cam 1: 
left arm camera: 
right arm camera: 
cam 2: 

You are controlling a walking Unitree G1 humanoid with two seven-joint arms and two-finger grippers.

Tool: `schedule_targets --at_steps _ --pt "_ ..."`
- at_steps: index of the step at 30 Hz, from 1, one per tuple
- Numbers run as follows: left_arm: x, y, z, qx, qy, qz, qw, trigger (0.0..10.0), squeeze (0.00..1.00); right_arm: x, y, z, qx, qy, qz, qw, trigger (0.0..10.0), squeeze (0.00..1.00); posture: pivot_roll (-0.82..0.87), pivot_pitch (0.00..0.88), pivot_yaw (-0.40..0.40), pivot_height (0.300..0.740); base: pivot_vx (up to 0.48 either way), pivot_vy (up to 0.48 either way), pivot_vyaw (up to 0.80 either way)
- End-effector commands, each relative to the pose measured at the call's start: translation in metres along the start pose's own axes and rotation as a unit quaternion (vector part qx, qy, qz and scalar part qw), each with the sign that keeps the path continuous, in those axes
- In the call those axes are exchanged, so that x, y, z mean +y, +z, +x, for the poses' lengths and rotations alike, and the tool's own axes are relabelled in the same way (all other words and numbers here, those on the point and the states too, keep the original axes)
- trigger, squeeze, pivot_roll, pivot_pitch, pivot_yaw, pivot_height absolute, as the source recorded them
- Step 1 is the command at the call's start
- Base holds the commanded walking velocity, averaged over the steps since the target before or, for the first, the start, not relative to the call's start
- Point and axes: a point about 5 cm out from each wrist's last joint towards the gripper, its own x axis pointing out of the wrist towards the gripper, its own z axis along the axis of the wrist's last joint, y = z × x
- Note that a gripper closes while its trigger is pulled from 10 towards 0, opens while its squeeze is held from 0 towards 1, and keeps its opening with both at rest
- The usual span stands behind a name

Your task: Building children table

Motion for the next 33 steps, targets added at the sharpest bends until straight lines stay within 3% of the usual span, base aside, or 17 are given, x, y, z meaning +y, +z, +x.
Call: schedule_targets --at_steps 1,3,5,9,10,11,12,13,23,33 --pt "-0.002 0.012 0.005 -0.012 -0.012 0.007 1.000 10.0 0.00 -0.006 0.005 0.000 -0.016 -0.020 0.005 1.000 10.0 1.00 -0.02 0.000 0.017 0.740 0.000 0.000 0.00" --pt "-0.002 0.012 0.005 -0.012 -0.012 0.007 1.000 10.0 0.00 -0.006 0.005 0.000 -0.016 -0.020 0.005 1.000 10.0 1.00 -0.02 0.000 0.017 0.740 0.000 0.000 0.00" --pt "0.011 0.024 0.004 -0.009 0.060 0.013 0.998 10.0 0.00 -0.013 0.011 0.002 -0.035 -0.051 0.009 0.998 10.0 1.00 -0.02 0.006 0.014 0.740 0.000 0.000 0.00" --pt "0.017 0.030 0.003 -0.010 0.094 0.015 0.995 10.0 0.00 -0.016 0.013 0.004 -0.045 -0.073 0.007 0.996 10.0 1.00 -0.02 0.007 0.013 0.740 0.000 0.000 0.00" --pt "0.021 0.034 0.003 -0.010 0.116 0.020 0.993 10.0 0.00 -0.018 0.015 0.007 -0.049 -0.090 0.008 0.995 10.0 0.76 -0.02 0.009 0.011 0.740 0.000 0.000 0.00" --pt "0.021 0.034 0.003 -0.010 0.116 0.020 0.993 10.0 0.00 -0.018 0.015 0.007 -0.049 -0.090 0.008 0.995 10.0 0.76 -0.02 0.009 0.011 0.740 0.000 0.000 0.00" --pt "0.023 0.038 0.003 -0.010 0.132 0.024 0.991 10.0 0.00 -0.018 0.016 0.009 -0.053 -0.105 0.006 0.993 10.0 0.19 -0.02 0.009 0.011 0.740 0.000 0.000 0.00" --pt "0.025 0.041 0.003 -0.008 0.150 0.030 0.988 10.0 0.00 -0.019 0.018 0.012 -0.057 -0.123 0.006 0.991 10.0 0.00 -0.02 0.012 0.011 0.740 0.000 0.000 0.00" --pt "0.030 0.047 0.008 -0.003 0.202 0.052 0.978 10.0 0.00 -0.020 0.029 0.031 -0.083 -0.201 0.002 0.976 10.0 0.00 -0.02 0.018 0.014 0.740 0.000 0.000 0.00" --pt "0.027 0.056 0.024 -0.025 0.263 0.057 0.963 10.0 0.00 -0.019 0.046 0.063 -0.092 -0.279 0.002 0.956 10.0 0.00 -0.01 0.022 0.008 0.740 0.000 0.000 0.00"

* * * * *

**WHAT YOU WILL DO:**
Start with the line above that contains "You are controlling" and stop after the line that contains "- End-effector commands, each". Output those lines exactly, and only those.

**SOLUTION BELOW:**
You are controlling a walking Unitree G1 humanoid with two seven-joint arms and two-finger grippers.

Tool: `schedule_targets --at_steps _ --pt "_ ..."`
- at_steps: index of the step at 30 Hz, from 1, one per tuple
- Numbers run as follows: left_arm: x, y, z, qx, qy, qz, qw, trigger (0.0..10.0), squeeze (0.00..1.00); right_arm: x, y, z, qx, qy, qz, qw, trigger (0.0..10.0), squeeze (0.00..1.00); posture: pivot_roll (-0.82..0.87), pivot_pitch (0.00..0.88), pivot_yaw (-0.40..0.40), pivot_height (0.300..0.740); base: pivot_vx (up to 0.48 either way), pivot_vy (up to 0.48 either way), pivot_vyaw (up to 0.80 either way)
- End-effector commands, each relative to the pose measured at the call's start: translation in metres along the start pose's own axes and rotation as a unit quaternion (vector part qx, qy, qz and scalar part qw), each with the sign that keeps the path continuous, in those axes

No further output is expected for this exercise.